PROBLEM DETAILS: Type out the data exactly as given. Skip any image.

INFORMATION PROVIDED:
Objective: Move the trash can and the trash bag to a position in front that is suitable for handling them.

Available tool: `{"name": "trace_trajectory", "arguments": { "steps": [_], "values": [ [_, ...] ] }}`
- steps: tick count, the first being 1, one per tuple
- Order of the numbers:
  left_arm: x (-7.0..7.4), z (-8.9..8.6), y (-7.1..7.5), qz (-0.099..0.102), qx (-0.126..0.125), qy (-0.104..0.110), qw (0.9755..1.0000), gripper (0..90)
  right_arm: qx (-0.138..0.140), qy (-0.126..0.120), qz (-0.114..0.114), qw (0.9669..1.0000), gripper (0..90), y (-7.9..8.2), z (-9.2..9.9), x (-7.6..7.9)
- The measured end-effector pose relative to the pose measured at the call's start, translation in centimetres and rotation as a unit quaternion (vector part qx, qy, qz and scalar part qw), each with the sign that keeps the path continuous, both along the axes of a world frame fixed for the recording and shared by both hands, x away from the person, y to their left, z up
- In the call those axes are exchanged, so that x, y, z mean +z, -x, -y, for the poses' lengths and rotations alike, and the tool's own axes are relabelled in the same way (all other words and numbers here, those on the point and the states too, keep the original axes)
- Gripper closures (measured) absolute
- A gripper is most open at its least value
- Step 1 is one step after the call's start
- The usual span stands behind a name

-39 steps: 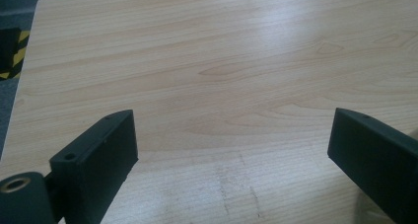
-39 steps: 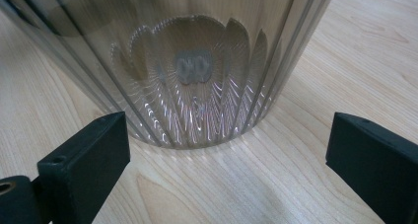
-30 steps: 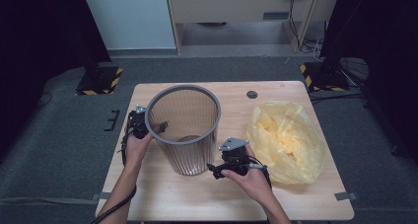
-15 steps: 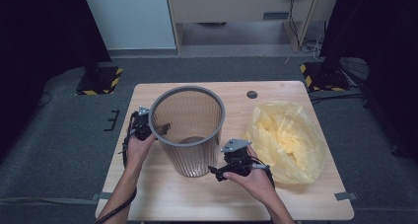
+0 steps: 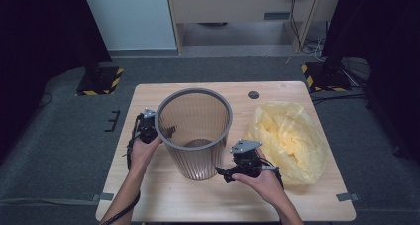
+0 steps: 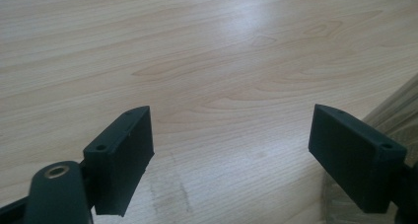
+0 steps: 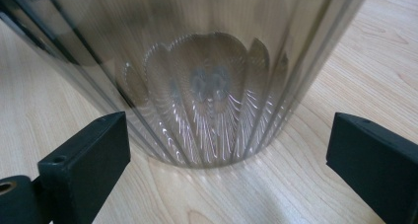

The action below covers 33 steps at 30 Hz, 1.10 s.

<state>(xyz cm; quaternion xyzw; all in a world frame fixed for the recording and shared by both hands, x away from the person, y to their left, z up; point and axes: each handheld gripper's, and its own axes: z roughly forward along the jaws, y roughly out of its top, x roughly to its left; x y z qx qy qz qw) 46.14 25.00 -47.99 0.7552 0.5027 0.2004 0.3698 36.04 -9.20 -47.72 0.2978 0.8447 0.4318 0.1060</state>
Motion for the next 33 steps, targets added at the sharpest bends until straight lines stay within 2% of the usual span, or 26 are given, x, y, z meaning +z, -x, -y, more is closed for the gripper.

RESULT OF THE TASK:
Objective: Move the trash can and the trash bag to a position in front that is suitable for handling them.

Available tool: `{"name": "trace_trajectory", "arguments": { "steps": [_], "values": [ [_, ...] ] }}`
- steps: tick count, the first being 1, one per tuple
- Order of the numbers:
  left_arm: x (-7.0..7.4), z (-8.9..8.6), y (-7.1..7.5), qz (-0.099..0.102), qx (-0.126..0.125), qy (-0.104..0.110), qw (0.9755..1.0000), gripper (0..90)
  right_arm: qx (-0.138..0.140), qy (-0.126..0.120), qz (-0.114..0.114), qw (0.9669..1.0000), gripper (0..90), y (-7.9..8.2), z (-9.2..9.9), x (-7.6..7.9)
- The measured end-effector pose relative to the pose measured at the call's start, translation in centimetres and rotation as a unit quaternion (vector part qx, qy, qz and scalar part qw), each with the sign that keeps the path continuous, both along the axes of a world frame fixed for the recording and shared by both hands, x away from the person, y to their left, z up
- In the call those axes are exchanged, so that x, y, z mean +z, -x, -y, for the poses' lengths and rotations alike, and the tool's own axes are relabelled in the same way (all other words and numbers here, those on the point and the states too, keep the original axes)
- Gripper closures (measured) absolute
- A gripper is most open at its least value
- Step 1 is one step after the call's start
- The usual span stands behind a name

-39 steps: 
-39 steps: 
-30 steps: 
-15 steps: 
+0 steps: 
+0 steps: 
+0 steps: 

The action below covers 33 steps at 30 Hz, 1.10 s.

<state>(xyz cm; quaternion xyzw; all in a world frame fixed for the recording and shared by both hands, x away from the person, y to their left, z up; point and axes: each handheld gripper's, and its own axes: z roughly forward along the jaws, y roughly out of its top, x roughly to its left; x y z qx qy qz qw) 46.14 25.00 -47.99 0.7552 0.5027 0.2004 0.3698 36.04 -9.20 -47.72 0.2978 0.8447 0.4318 0.1060</state>
Motion for the next 33 steps, targets added at the sharpest bends until straight lines stay within 2% of the usual span, or 26 are given, x, y, z meaning +z, -x, -y, more is closed for the gripper.

Nothing more is needed for this exercise.